That was a better term for it. Without apparent reason, she sometimes felt certain that she was separate, hideously unique.
Aloneness.
The depression that accompanied one of these inexplicable moods was a black pit out of which she could claw only with fierce determination.
Haltingly she said, “The emptiness is like ... well, it’s like I’m nobody.”
“You mean... you’re bothered that you have no one.”
“No. That’s not it. I feel that I
am
no one.”
“I still don’t understand.”
“It’s as if I’m not Joanna Rand... not anybody at all ... just a shell... a cipher... hollow... not the same as other people ... not even human. And when I’m like that, I wonder why I’m alive... what purpose I have. My connections seem so tenuous....”

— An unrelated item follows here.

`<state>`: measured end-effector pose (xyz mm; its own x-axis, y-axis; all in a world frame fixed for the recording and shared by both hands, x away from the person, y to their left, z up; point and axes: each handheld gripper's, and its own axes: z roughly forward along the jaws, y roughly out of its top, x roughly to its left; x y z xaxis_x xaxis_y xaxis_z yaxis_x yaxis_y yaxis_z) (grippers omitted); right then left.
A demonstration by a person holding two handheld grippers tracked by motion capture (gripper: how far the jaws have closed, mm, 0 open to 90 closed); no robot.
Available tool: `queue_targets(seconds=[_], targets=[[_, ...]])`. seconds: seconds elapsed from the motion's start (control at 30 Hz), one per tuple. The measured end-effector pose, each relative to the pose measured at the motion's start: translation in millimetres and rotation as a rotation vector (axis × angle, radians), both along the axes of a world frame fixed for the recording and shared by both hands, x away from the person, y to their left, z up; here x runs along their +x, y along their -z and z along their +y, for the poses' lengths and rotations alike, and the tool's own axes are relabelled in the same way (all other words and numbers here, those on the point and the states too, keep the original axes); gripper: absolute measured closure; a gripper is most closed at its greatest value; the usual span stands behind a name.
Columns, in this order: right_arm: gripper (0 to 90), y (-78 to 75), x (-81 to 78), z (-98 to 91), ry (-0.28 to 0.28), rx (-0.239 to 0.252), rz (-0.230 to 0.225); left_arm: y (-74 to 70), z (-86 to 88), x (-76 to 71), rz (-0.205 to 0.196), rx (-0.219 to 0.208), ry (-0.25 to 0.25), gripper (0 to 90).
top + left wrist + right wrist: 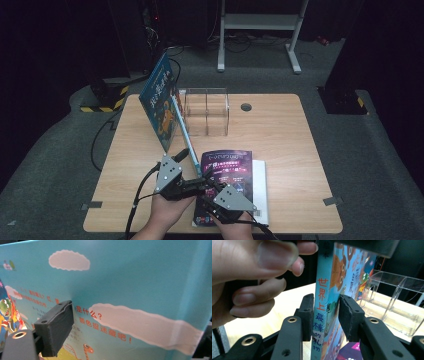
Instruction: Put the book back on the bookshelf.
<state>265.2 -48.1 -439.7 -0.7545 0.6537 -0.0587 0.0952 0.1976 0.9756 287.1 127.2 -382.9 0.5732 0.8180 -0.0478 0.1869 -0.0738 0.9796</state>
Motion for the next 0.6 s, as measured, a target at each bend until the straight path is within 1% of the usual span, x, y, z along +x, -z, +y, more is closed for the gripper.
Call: queue_targets(seconds=[0.03,0.07,0.13,0.27,0.4,0.53,0.6], targets=[[63.7,0.9,-0.1,1.0,-0.004,-0.005,0.005,0.4,0.8,-0.4,-0.002,0.002,-0.011,14.1],[63.2,2.3,-0.4,2.4,-0.008,-0.012,0.009,0.4,1.9,-0.5,-0.006,-0.011,-0.015,17.2],[62.8,4.8,-1.6,4.8,-0.011,-0.024,0.001,0.5,3.1,-1.0,-0.011,-0.013,-0.016,17.0],[62.8,6.4,-1.0,6.9,-0.017,-0.021,0.002,2.0,5.5,-2.7,-0.017,-0.003,-0.022,18.1],[62.6,7.3,-0.5,8.5,-0.023,-0.023,0.007,3.5,7.3,-3.2,-0.023,-0.004,-0.024,19.1],[62.5,8.4,1.2,10.9,-0.034,-0.027,0.031,5.7,8.9,-4.3,-0.022,0.009,-0.023,22.5],[62.1,9.5,1.5,12.5,-0.035,-0.027,0.028,7.1,10.7,-5.7,-0.026,0.009,-0.024,23.8]])
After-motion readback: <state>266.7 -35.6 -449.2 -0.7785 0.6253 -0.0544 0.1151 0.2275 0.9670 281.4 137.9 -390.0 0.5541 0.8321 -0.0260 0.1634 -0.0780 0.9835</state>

He was silent for a while, but she was aware that he was staring at her while she gazed blindly at the mural. At last he said, “How can you live with this attitude, this emptiness, and still be ... the way you are?”
“The way I am?”
“Generally so outgoing, cheerful.”
“Oh,” Joanna said quickly, “I don’t feel alienated all the time. The mood comes over me only now and then, and never for longer than a day or two. I fight it off.”
He touched her cheek with his fingertips.
Abruptly Joanna was aware of how intently he was staring, and she saw a trace of pity mixed with the compassion in his eyes. The reality of Nijo Castle and the actuality of the limited relationship that they shared now flooded back to her, and she was surprised—even shocked—by how much she had said and by how far she had opened herself to him. Why had she cast aside the armor of her privacy in front of this man rather than at the feet of someone before him? Why was she willing to reveal herself to Alex Hunter in a way and to a degree that she had never allowed Mariko Inamura to know her? She wondered if her hunger for companionship and love was much greater than she had ever realized until this disturbing moment.
She blushed. “Enough of this soul baring. How’d you get me to do that? You aren’t a psychoanalyst, are you?”
“Every private detective has to be a bit of a psychiatrist ... just like any popular bartender.”
“Well, I don’t know what in the world got me started on that.”
“I don’t mind listening.”
“You’re sweet.”
“I mean it.”
“Maybe you don’t mind listening,” she said, “but I mind talking about it.”
“Why?”
“It’s private. And silly.”
“Didn’t sound silly to me. It’s probably good for you to talk about it.”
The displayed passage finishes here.